STORED DATA —
BEGIN
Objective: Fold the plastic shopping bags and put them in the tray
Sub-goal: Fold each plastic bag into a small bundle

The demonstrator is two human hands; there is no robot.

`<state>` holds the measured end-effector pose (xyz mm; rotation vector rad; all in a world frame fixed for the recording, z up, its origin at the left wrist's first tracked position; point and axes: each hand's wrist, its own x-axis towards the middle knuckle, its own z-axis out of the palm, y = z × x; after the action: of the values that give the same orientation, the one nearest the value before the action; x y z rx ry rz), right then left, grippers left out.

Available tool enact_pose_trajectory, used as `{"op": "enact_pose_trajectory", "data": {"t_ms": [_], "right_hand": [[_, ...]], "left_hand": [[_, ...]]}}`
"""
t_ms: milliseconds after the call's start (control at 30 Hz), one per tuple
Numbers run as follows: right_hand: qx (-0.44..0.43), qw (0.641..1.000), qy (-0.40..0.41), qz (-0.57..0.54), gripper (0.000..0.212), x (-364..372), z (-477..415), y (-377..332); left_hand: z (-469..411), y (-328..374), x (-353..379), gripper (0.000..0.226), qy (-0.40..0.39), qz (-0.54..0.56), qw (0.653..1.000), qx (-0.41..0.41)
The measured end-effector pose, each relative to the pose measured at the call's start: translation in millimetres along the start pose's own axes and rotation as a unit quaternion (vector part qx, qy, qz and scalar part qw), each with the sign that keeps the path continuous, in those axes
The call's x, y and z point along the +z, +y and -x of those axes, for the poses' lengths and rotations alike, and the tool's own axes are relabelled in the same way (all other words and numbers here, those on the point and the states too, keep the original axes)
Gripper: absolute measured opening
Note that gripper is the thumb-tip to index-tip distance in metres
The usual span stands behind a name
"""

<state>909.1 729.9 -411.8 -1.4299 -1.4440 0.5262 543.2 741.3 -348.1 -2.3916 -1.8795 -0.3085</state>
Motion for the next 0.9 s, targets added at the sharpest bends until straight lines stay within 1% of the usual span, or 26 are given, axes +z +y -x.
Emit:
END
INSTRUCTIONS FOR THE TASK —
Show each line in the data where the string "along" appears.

REPLY —
The measured end-effector pose, each relative to the pose measured at the call's start: translation in millimetres along the start pose's own axes and rotation as a unit quaternion (vector part qx, qy, qz and scalar part qw), each with the sign that keeps the path continuous, in those axes
The call's x, y and z point along the +z, +y and -x of those axes, for the poses' lengths and rotations alike, and the tool's own axes are relabelled in the same way (all other words and numbers here, those on the point and the states too, keep the original axes)

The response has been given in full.